When I first started blogging about my Aliyah experience, about two weeks into our new life here, a friend in Israel (also an oleh from the States) told me he had also started a blog when he first made Aliyah. But he soon found he “didn’t have much to say or was too busy to write.”
I smiled and thought to myself, “I can’t imagine ever feeling as if I had nothing to say about our experience here or no time (or inclination, rather) to write about it.”
That was almost a year ago. And my last blog post was a month ago.
I have asked myself many times over this past month, “Why aren’t you blogging about this or that?”
The answer in my mind each time was some version of, “I’m too tired.”
But I think the real answer is, “I’m too busy living here to write about it.”
I am approaching my one year anniversary of making Aliyah. And, thus, approaching the time of reflection.
And suddenly, reflecting on my life here, seems a luxury I do not have.
There are too many va’adot (committees); too many aseifot (meetings); too many parent-teacher conferences; playdates; conference calls; rush projects; and networking meetings.
There are nights when I have to work late. There’s the weekly ulpan I am a part of. There’s the appointment with the massage therapist and the vaccinations the kids have to get.
Of course, there are the seven loads of laundry each week and the dishes every night. There’s homework, volunteer projects, yoga class, birthday parties, Shabbat dinners, and Skype calls with the folks back in the States.
For so long, our life was focused on klita (absorption.) Our klita was front and center. For a time, our life revolved around visits to this Misrad or that Misrad. Our life was filled with papers to sign and documents to scan. Our life focused on meeting new people and navigating new roads. Our world centered on making sure everyone was mentally safe and sound here in a new land, new community, new school. Our life revolved around figuring out whether or not we were “going to make it.”
I think we figured that one out.
At least, for now.
Psychologists would likely agree that all five of us in my little family unit are still very much in the process of “absorption,” particularly emotionally.

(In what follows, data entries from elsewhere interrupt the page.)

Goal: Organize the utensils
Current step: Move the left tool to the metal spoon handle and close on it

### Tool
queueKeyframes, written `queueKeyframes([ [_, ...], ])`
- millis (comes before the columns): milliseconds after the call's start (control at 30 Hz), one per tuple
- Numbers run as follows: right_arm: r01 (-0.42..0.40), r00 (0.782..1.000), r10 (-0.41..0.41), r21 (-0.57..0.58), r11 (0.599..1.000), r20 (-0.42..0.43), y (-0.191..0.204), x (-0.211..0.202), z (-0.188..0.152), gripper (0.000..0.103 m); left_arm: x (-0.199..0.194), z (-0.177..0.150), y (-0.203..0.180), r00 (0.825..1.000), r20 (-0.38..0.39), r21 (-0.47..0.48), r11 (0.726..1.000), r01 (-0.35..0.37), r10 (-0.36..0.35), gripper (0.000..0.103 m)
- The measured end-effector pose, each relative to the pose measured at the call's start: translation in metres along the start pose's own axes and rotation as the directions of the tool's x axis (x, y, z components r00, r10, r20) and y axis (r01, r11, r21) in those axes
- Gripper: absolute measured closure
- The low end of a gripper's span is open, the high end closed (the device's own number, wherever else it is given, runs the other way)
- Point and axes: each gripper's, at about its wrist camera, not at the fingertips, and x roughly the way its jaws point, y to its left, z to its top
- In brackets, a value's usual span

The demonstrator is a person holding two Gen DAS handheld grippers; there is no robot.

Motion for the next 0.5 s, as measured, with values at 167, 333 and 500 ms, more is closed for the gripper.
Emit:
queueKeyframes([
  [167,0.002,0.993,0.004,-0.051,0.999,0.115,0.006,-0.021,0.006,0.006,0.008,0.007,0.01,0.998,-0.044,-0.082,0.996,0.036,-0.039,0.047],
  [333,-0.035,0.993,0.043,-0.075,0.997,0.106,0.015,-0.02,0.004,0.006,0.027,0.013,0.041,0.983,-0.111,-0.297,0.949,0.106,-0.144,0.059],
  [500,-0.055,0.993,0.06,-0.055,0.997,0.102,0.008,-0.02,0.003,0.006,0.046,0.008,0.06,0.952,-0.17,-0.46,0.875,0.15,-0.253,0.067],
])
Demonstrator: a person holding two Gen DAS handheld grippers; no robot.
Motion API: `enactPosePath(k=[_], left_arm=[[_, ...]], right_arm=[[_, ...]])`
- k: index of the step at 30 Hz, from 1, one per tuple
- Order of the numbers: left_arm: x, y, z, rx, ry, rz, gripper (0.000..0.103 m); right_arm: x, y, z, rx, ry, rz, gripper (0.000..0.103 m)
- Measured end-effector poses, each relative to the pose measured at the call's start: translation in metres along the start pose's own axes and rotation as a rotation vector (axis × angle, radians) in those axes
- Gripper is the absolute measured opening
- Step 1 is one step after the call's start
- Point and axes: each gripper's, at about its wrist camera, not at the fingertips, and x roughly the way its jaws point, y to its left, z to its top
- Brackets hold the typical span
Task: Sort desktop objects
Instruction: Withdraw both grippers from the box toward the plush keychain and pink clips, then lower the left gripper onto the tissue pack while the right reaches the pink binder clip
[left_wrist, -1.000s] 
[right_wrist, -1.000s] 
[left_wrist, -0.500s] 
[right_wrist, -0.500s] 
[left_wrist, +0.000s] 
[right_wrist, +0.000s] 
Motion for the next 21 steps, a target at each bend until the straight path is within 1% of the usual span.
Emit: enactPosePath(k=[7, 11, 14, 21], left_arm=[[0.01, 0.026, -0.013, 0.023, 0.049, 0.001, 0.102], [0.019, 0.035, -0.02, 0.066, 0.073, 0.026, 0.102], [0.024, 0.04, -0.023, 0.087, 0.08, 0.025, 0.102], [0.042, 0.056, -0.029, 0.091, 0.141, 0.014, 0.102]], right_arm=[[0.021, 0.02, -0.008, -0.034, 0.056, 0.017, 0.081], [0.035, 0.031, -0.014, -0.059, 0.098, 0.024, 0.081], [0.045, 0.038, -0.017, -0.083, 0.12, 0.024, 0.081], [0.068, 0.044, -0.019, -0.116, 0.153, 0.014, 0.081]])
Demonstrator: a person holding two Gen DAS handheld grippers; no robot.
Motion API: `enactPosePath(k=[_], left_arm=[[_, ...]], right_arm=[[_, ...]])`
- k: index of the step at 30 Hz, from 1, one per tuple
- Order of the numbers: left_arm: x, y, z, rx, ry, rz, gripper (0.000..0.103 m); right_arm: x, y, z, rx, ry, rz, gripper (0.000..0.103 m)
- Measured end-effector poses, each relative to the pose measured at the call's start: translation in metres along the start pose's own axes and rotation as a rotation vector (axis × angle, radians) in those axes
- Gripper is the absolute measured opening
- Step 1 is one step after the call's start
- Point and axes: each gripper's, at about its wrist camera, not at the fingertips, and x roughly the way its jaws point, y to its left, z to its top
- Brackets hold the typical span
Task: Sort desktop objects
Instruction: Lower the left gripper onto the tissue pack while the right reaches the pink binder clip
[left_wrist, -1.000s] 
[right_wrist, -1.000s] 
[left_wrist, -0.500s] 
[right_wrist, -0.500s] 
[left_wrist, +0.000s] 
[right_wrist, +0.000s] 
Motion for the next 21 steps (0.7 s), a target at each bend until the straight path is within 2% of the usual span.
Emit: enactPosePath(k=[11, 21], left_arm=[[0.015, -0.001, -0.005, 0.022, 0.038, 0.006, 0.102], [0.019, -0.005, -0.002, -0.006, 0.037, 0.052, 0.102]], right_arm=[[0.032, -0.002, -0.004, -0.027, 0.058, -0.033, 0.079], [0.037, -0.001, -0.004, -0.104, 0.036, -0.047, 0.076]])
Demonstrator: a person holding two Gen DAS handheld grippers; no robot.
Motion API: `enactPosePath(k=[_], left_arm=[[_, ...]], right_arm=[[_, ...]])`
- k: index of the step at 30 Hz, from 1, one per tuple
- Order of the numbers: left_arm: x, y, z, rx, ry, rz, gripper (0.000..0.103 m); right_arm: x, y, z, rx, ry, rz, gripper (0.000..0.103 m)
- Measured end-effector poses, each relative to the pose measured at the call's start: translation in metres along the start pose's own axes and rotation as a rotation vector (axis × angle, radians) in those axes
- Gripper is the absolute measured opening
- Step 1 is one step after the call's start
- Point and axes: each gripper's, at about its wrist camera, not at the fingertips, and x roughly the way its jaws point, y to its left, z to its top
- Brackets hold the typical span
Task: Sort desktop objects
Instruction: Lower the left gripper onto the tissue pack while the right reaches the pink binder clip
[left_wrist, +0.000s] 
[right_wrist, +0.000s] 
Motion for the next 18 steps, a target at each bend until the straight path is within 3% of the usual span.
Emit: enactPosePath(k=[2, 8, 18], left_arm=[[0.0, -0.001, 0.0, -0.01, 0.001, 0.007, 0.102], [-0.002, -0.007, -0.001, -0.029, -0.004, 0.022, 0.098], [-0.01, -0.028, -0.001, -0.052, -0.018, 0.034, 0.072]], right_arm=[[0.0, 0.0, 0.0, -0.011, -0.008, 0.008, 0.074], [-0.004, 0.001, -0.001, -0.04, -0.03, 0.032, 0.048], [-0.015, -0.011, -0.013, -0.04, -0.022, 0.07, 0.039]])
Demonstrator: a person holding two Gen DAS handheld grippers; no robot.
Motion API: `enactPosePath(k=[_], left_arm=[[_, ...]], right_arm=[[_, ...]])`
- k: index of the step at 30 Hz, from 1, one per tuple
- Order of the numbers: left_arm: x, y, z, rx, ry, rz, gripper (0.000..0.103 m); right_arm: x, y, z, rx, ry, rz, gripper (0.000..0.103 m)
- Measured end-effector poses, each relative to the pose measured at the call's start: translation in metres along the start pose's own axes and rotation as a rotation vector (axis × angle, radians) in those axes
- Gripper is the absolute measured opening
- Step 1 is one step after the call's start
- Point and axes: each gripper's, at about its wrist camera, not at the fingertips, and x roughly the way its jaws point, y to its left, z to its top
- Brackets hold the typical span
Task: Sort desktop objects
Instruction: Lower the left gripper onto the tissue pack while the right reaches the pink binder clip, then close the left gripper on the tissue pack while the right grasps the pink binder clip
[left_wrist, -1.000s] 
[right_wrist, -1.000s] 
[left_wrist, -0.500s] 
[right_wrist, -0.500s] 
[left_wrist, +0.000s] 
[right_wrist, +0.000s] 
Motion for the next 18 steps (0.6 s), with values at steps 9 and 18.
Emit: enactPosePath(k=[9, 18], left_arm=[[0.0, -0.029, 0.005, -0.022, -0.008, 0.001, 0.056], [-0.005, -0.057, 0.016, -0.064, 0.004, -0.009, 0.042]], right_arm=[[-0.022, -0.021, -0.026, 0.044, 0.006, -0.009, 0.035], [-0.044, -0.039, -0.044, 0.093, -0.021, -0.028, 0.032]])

But it’s clear to me, that we’ve pretty much been absorbed.
There’s a word in Hebrew for moving here: Aliyah.
There’s a word for the process of getting adjusted and trying to fit in: Klita.
But is there a word for the space in which I now exist? The space in which I live, with both feet planted, yet still not so firmly?
Is there a word to describe the space in which:
I still find myself fretting when I wait in line at the grocery store?
I still find myself scripting out all my conversations in my head before I have them in Hebrew?
I still find myself screaming at drivers?
I still find myself longing for American stores and American conveniences?
I still find myself grateful for English signs and English speakers?
I still find myself crying sometimes at how hard it all seems?
The space in which I do those things and yet also know with confidence that I am happy? That I have friends? That my children have friends?
That we’re all better-than-okay?
Is there a word for this space?
There is a phrase, I’ve learned, that parents use to try to get their kids to calm down when they’re acting up or, in the case of our lovely Shabbat lunch last week, acting out while the grownups are trying to enjoy good food and wine.
Their parents say to them:
“Tistadroo!” Which loosely, and with typical Israeli brashness, translates as “Manage!”
Often in response, the child will say Ani m’soodar! Which could be loosely translated as “I’m arranged!” or “I’m settled!”
Any person, but especially any parent, who has been through a big life change understands, there comes a point at which you, too, have to “Manage!” When you no longer have the luxury — or the inclination to– focus on “The Change.”
And one day, God willing, you notice you’re managing pretty well.
And that’s when you’re m’soodar.
3 thoughts on “What do you call this?”
I don’t know why, but reading this made me teary eyed. Maybe because I feel that all of you are ‘mesudarim’ and that makes me happy.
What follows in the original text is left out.